There is also the control characters subset (column 0&1) and the specials subset (column 2). In general, the first two columns are control characters. The other six are so called ‘graphics’ - visual characters.
Ordering
A strong design motivation is the logical ordering of the characters within a subset.
Simple binary comparison should provide this “natural” ordering: “a” < “b”, because 0x61 < 0x62.
While this only applies within the subset, the authors tried to distribute the characters
across the whole ascii table such that some characters deliberately collate ahead of others.
Most prominent is the empty space character, which in the table is the very first graphics. But also
other special characters often used as prefix or suffix are placed early in the table such that
comparison of strings yields “natural” results; The standard gives an example: “JOHNS” should collate ahead of “JOHNSON.”, also “JOHNS,A” should collate before “JOHNSON”.
Furthermore, all special symbols should collate ahead of numbers and alphabets. However, this design goal was not fully achieved (e.g. :, ;, ~, …).

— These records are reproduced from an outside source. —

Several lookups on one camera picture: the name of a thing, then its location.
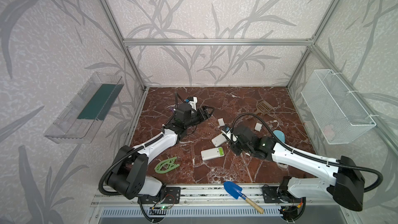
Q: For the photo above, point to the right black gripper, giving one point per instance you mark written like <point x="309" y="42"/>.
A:
<point x="236" y="140"/>

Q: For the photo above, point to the blue shovel wooden handle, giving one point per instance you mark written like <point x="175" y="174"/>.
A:
<point x="235" y="191"/>

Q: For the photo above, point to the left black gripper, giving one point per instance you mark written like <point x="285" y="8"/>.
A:
<point x="198" y="114"/>

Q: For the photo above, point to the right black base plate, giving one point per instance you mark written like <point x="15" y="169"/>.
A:
<point x="270" y="194"/>

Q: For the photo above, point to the green plastic hanger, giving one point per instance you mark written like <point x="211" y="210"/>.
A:
<point x="166" y="166"/>

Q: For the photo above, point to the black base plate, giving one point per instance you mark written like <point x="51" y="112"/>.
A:
<point x="167" y="195"/>
<point x="270" y="194"/>

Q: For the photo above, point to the white wire basket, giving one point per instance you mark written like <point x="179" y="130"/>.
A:
<point x="337" y="111"/>

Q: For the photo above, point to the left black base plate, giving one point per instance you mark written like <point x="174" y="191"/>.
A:
<point x="167" y="195"/>

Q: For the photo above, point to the light blue spatula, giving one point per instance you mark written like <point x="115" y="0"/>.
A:
<point x="280" y="135"/>

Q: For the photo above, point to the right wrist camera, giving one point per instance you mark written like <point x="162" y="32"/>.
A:
<point x="228" y="134"/>

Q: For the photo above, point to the white remote control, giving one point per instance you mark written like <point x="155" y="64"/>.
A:
<point x="212" y="153"/>
<point x="219" y="140"/>

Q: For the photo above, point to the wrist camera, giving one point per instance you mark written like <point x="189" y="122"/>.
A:
<point x="192" y="100"/>
<point x="228" y="134"/>

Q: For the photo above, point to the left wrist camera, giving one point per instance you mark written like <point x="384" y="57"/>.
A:
<point x="192" y="100"/>

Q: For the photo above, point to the white battery cover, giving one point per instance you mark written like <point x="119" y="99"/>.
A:
<point x="258" y="127"/>
<point x="221" y="122"/>

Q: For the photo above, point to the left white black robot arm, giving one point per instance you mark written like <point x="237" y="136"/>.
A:
<point x="127" y="176"/>

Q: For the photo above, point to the aluminium front rail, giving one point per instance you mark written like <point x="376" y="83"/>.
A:
<point x="196" y="195"/>

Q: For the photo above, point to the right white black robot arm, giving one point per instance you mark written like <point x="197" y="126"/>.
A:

It is a bit unfortunate that the upper case alphabet collates before the lower case. I don’t know the reason behind this design decision.
miscellaneous facts
DELis not a control character.SO(Shift Out),SI(Shift In) andSUB(Substitue) can be used to code characters outside ASCII.- Bit is the contraction of
binary digit. - Ever wondered about the placement of special characters in the keyboard layout? Compare column 1 and 2, e.g.
1<->!,5, <->%. Just one bit, set by the shift key!